Não conseguíamos culpá-la. Por muitos anos achou que eram somente colapsos de raiva e mudança súbita de humor quando eles surgiam. Também nunca conseguira entender os lapsos de memória que aconteciam frequentemente, em todos os momentos em que Jaime deixava ser controlado por todos os outros cinco. Michael sempre aparecia primeiro, sendo a identidade que confrontava os assuntos familiares que ele não conseguia. Era agressivo ao contar tudo. Sempre se irritava por pouca coisa. Contava sua história de um modo sincero, mesmo envolta de muita penumbra. Em seguida, Victor surgia e contava a mesma história de uma perspectiva diferente, com pensamentos e opiniões divergentes. Depois David, Jim e Mark tomavam de conta. Em momentos completamente diferentes e rápidos. Mal podíamos perceber quando um passava para o outro.
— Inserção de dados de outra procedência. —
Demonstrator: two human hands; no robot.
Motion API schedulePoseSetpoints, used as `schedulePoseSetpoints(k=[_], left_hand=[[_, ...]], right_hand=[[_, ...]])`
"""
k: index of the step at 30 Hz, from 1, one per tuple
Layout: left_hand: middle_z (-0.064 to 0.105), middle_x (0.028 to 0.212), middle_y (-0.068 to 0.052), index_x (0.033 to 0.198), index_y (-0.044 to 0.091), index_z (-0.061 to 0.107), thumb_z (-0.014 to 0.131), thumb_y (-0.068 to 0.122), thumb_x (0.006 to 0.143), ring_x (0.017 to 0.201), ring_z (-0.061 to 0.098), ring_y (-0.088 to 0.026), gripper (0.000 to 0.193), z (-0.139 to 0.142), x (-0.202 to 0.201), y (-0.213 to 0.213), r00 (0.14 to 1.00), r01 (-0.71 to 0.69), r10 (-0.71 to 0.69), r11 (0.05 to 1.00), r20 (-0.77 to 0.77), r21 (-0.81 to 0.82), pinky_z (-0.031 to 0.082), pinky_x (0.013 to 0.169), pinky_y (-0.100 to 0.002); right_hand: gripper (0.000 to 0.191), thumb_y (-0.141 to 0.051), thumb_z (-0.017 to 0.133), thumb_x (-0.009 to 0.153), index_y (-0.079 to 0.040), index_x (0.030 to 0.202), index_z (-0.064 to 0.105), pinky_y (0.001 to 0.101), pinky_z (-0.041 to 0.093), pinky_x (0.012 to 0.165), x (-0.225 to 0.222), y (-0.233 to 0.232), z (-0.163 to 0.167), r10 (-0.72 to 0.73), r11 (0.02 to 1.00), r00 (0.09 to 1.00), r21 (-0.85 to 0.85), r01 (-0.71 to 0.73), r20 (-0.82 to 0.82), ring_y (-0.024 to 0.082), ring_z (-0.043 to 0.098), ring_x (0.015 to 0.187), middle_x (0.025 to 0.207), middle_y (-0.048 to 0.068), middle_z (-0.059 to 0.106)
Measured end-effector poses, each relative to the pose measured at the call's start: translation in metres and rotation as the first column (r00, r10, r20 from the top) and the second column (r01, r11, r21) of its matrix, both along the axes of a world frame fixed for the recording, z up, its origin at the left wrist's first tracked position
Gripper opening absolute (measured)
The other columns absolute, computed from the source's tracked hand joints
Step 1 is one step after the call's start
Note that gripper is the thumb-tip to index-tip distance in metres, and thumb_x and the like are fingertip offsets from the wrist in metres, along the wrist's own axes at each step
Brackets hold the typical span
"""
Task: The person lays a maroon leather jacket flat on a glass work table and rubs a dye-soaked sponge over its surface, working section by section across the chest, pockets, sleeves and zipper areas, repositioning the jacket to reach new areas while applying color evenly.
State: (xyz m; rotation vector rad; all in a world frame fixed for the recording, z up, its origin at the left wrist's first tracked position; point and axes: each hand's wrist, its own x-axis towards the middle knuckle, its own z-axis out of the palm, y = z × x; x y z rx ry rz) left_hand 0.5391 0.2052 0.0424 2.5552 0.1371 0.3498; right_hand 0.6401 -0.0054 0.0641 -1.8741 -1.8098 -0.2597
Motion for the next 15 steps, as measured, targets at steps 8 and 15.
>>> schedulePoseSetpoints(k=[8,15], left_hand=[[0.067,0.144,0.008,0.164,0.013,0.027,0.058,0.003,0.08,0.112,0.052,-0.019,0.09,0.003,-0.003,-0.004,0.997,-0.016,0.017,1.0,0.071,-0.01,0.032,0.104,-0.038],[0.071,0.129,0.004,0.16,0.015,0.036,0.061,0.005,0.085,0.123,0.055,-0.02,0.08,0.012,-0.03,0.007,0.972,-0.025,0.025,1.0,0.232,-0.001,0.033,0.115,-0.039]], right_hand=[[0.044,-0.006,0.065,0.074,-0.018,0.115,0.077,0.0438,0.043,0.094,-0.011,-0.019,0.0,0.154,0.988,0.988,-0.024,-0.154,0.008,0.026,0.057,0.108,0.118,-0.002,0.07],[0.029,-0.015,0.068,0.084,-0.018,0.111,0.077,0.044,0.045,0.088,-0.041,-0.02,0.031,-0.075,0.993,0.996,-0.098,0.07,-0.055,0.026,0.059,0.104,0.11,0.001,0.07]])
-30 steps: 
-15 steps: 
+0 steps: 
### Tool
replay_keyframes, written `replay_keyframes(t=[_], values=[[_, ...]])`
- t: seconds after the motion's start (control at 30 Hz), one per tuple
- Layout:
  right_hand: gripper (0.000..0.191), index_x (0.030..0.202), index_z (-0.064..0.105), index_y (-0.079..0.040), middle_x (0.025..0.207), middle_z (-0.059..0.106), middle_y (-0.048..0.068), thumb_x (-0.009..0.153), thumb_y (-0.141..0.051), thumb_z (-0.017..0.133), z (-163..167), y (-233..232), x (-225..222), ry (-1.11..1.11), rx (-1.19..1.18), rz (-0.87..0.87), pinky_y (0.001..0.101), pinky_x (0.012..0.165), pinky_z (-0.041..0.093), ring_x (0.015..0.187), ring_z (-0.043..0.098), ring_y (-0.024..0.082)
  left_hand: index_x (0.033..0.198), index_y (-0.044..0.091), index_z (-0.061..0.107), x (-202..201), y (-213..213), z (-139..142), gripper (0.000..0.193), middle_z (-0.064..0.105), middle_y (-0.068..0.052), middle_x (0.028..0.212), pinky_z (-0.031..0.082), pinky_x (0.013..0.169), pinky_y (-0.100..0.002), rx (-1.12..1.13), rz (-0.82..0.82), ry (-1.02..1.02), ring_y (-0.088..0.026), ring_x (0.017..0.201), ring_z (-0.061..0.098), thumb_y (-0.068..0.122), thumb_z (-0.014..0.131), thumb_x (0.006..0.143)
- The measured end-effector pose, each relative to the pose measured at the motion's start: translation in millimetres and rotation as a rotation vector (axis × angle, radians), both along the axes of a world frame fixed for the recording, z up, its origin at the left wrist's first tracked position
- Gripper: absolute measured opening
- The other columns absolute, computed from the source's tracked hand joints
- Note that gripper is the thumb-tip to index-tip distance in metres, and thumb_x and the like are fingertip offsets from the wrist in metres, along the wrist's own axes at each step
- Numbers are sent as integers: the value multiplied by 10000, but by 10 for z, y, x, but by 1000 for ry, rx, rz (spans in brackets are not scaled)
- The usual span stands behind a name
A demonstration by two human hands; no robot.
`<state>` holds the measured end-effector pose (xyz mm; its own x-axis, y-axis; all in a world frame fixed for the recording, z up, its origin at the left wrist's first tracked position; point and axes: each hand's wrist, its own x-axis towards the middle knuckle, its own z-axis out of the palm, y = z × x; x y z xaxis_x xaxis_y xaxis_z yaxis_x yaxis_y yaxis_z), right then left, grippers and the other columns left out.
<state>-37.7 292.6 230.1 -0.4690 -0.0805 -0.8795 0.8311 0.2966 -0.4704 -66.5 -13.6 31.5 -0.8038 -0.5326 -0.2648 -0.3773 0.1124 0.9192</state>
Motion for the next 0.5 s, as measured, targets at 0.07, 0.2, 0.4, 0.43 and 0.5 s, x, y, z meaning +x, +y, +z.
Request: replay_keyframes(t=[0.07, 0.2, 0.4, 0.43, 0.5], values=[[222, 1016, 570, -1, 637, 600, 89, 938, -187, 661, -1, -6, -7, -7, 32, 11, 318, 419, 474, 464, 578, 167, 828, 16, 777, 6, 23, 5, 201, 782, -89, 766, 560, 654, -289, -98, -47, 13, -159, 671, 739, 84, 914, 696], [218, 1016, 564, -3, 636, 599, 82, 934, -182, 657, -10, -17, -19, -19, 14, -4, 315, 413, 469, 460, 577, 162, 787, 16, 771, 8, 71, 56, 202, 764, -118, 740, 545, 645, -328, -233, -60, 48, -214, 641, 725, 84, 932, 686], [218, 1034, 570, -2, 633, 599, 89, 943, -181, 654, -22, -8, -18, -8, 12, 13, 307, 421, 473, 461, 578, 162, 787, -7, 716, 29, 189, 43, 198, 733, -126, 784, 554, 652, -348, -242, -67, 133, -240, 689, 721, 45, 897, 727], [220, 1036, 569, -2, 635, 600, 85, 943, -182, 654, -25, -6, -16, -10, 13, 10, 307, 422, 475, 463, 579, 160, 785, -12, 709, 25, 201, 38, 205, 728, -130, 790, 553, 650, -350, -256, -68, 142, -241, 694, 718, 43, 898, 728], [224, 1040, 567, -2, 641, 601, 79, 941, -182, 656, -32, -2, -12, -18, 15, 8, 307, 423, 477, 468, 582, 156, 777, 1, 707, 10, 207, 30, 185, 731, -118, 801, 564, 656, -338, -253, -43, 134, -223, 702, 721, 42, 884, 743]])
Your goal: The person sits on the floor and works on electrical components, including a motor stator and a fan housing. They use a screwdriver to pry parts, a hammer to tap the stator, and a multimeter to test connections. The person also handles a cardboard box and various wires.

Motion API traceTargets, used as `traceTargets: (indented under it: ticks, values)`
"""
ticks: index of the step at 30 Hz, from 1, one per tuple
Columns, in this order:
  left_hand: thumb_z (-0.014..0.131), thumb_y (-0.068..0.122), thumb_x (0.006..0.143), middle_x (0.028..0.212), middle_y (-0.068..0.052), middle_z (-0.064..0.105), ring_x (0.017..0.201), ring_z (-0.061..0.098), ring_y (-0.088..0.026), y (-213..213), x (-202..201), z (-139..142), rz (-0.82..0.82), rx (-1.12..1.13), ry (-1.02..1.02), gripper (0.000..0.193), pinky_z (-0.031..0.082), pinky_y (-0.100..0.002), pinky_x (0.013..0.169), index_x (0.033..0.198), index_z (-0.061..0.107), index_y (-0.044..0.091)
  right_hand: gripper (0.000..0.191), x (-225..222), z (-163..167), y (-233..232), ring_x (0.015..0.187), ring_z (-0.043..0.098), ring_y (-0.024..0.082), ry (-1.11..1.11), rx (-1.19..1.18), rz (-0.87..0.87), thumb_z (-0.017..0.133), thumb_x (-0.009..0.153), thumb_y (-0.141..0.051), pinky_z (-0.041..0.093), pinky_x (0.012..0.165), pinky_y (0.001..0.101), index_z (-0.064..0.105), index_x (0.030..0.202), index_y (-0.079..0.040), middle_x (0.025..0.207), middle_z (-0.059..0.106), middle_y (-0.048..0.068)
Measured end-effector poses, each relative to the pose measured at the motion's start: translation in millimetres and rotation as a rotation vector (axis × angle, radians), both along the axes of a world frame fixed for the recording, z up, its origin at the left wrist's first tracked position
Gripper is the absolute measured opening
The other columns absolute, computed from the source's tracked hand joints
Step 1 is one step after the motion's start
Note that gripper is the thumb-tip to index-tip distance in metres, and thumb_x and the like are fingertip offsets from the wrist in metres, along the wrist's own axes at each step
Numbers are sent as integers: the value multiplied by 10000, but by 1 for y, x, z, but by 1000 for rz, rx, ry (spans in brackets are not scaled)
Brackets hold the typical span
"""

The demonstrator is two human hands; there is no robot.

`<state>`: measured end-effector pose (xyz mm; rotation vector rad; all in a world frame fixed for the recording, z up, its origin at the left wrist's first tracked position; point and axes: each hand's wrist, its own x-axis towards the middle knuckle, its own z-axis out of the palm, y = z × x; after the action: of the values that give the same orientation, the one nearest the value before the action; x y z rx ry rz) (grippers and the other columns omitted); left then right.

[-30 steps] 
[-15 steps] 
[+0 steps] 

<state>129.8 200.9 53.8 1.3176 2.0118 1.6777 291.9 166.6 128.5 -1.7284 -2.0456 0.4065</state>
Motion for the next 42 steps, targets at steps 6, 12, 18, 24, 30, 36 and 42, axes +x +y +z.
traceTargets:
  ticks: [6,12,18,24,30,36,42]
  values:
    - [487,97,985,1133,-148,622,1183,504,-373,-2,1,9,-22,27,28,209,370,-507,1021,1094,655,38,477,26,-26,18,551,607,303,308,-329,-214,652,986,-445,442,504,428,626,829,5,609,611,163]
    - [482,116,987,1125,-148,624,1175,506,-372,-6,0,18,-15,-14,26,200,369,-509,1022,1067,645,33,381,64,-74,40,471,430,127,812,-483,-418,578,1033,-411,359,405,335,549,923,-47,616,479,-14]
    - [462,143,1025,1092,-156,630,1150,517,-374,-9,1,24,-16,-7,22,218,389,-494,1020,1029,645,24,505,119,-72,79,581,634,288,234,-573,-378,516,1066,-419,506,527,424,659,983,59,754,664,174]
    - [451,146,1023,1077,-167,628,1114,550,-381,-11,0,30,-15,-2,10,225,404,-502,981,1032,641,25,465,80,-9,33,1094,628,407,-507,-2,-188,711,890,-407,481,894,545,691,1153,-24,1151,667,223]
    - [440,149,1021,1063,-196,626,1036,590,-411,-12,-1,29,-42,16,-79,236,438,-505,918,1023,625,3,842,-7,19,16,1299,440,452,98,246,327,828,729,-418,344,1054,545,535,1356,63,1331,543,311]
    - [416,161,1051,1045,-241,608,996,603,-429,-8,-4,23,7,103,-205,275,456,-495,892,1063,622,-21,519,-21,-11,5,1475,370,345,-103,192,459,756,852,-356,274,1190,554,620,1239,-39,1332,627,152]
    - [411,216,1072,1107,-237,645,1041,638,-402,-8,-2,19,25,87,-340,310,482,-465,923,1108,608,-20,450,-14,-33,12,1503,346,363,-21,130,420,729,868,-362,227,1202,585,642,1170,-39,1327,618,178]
Ficavam oscilando. Tudo muito confuso.

— Amélia, pode levar ele para dar um passeio? –Vivian pediu-me com um peso no olhar, tão comovente como um filhote de gato. Após olhar também para Milena, assenti com um acenar de cabeça.

— Vamos, Michael? –pedi. Ele encarou as duas profundamente, sem mover um músculo facial sequer. — Por favor.

Toquei em seu braço. Ele virou-se para mim, confuso e desatento. Alguns segundos foram o suficiente para que ele estendesse a mão para mim, levantando-se de sua cadeira sem voltar a olhá-las.

— Por que elas insistem em falar sobre esse assunto? –indignou-se, andando em passos largos e pesados pelo corredor de acesso aos dormitórios. Ele me arrastava junto.

— Michael, pare. –pedi. Ele firmou os pés subitamente, fazendo-me chocar contra suas costas. — Você precisa se acalmar.

— Eu estou calmo. –sussurrou. Contornei seu corpo, ficando frente a frente com ele, podendo enfim analisá-lo atentamente.

— Você está uma pilha de nervos. –segurei seu rosto com ambas as mãos, forçando-o abaixar seu olhar para me fitar também. — Michael, respire fundo.

Ele colocou suas mãos sobre meu quadril, soltando o ar pela boca. Piscou algumas vezes, muito rapidamente, assim como fazia para se adaptar à luz. Suas pupilas retraíram, voltando ao normal. Seu olhar confuso prevaleceu mais uma vez.